Civilian agencies that saw their workforces decline or, in some cases, relocate, could experience hiring sprees if the Biden administration gets its way with it...
Several agencies that saw their staffs shrink or, in some cases, relocate during the previous administration are all due for large budget and workforce increases under the president’s 2022 request.
All told, the Biden administration has called for a 16% boost in discretionary spending at civilian agencies in 2022 over the previous year in an effort to “rebuild capacity,” a phrase the White House used on multiple occasions in its budget request, which it released last Friday.
Not all agencies will experience staffing surges under the president’s budget.

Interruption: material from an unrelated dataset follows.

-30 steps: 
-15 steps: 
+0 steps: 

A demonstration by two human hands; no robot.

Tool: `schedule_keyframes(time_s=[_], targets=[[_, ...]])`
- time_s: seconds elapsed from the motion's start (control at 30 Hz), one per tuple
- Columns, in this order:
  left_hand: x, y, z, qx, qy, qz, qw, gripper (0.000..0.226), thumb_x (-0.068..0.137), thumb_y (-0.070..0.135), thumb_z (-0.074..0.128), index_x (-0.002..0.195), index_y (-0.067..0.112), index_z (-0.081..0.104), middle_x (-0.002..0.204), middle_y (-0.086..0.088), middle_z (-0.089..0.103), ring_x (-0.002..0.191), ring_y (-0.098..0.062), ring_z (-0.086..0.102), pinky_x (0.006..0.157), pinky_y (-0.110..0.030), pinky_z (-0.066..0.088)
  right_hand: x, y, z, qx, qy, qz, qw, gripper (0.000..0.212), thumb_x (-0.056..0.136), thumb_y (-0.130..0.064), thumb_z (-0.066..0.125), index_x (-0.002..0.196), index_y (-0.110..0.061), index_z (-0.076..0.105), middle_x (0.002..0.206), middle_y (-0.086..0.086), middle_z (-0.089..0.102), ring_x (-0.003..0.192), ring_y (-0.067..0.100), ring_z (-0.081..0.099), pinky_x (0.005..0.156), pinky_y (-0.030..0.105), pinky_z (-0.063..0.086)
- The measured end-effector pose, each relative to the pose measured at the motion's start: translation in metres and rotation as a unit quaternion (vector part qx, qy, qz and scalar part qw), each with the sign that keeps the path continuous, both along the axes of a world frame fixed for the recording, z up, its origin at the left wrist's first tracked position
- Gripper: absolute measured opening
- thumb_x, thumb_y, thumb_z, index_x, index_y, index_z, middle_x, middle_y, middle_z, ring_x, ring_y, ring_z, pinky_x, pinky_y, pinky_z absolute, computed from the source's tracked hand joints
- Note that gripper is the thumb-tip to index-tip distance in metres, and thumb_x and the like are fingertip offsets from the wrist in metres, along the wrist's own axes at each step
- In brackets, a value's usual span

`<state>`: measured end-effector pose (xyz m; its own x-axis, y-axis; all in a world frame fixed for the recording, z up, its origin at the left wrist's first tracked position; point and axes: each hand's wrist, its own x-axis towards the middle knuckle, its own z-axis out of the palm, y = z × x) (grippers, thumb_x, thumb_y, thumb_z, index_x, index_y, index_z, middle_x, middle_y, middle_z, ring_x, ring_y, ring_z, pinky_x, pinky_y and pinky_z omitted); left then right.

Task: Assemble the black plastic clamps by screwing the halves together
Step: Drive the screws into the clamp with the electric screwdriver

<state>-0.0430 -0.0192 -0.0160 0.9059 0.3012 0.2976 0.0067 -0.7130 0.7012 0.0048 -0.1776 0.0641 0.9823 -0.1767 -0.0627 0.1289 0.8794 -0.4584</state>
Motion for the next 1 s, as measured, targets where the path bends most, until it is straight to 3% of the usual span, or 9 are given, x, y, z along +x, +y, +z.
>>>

The Commerce Department will see a 7.4% workforce reduction after it staffed up last year to administer and prepare the 2020 Census.
Funding and workforce levels are relatively flat for the Department of Homeland Security, although some individual DHS components such as FEMA and Citizenship and Immigration Services would see more significant increases in staffing.
The Interior Department, for example, could receive a 17% boost in discretionary funding over the previous year. Biden’s 2022 budget supports an Interior workforce of 67,026 full-time employees, a 10.7% increase over 2020 staffing levels, according to the department’s request.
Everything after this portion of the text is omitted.